Figure 1. EPSPs recorded from trigeminal caudal neurones in response to mandibular nerve stimulation.

A, EPSPs evoked in the trigeminal caudal neurones by stimulating the mandibular nerve at 0.033 Hz (1, 2, and 4) and at 30 Hz (3) in the presence of strychnine sulphate (0.5 μm) and bicuculline methiodide (10 μm). Perfusing the slices with NMDA receptor antagonist d-APV (50 μm) largely attenuated slow EPSP components (2) and further addition of the non-NMDA receptor antagonist NBQX (20 μm) completely abolished the synaptic response (4). Note that the short-latency fast EPSP component recorded in the presence of d-APV (5 traces superimposed) persisted up to 30 Hz with a relatively stable latency with no failures (3). The resting membrane potential of this cell was –67 mV. B and C, monosynaptic nature of EPSPs remaining after high-frequency repetitive stimulation in the presence of d-APV (50 μm).

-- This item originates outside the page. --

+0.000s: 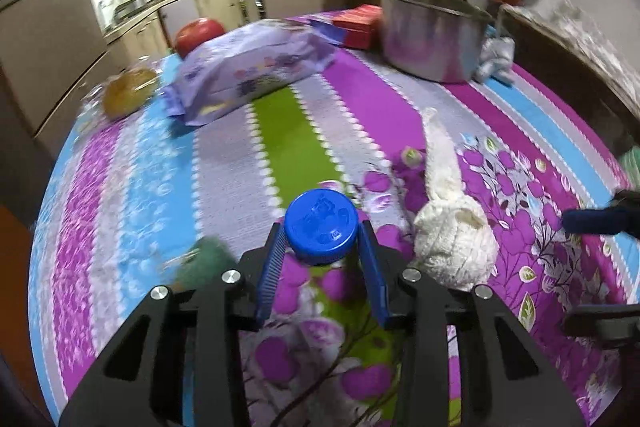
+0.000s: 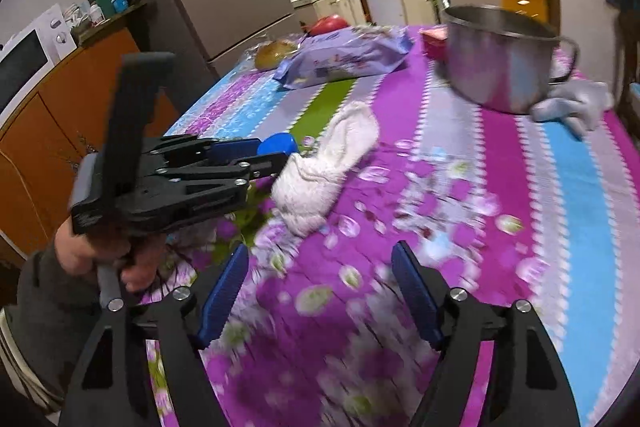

The latency histograms of EPSPs evoked at 30 Hz in two different trigeminal neurones are shown. From the stable latency and absence of failure during 30 Hz stimulation, we deduced that these afferent inputs are monosynaptically connected. Inset in B, representative monosynaptic Aδ-fibre EPSPs (6 traces superimposed) in one neurone had a low threshold (4 V; 0.3 ms) and short latency (10.6 ms). Inset in C, representative monosynaptic C-fibre EPSPs (6 traces superimposed) in one neurone had a high threshold (11 V; 0.3 ms) and long latency (18.6 ms). The latencies (120 responses each in B and C) were fitted with a Gaussian distribution.